Nothing but the lines from the one containing "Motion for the" through the final line of the data should be repeated, and each must be exact.

- - - -

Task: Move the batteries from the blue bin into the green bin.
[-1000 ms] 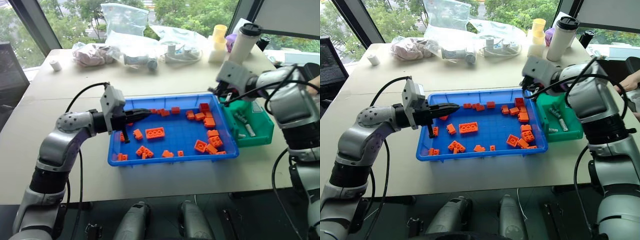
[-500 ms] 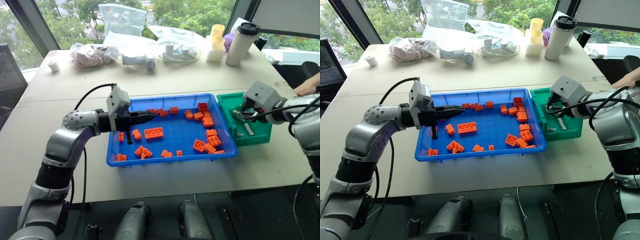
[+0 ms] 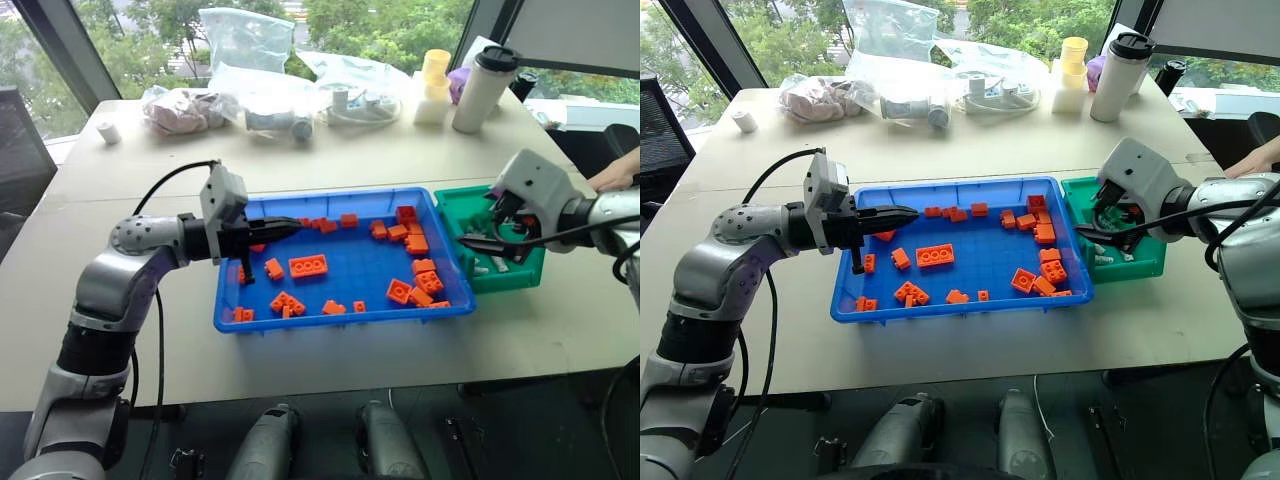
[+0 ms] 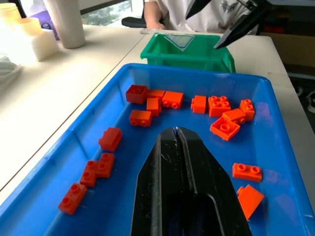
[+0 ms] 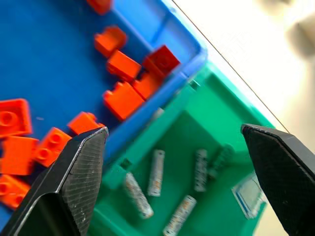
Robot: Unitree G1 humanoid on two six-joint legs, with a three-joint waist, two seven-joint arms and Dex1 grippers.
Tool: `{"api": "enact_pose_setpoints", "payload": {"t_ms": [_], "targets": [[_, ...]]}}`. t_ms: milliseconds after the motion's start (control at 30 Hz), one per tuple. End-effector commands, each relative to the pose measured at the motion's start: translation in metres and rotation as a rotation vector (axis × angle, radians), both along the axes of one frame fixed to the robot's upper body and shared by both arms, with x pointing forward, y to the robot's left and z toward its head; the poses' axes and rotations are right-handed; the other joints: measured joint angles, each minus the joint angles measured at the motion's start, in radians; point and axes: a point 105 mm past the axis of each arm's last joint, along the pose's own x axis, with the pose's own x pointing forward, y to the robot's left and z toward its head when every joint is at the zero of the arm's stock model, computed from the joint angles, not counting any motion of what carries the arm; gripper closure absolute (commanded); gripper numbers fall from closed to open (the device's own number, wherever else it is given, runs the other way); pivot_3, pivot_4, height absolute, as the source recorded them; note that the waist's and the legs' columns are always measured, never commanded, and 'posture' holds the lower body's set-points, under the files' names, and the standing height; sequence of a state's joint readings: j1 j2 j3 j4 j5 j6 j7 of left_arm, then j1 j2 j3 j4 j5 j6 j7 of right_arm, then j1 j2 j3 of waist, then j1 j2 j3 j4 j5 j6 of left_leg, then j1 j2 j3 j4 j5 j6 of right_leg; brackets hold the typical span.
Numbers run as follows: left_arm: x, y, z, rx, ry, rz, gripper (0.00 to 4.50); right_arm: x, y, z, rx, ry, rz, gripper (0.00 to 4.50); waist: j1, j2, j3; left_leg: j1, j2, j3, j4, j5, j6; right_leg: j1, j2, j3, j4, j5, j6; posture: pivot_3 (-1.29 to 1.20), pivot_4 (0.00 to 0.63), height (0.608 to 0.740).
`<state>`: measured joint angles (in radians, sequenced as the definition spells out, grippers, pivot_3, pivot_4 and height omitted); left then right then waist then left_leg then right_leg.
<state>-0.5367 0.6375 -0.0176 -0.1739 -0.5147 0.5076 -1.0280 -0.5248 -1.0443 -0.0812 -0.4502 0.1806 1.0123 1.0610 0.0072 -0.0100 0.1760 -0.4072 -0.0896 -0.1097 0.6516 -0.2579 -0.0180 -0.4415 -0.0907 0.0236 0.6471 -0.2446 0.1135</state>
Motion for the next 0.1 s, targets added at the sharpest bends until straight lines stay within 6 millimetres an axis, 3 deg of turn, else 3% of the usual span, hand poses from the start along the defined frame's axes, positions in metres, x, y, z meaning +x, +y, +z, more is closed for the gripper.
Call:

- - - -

**The answer**:
Motion for the next 0.1 s, targets added at the sharpest bends until straight lines stay within 6 millimetres an axis, 3 deg of turn, else 3% of the usual span, hand poses from the start along the defined frame's axes, positions in metres, x, y, z meaning +x, +y, +z, more is closed for the gripper.
Call:

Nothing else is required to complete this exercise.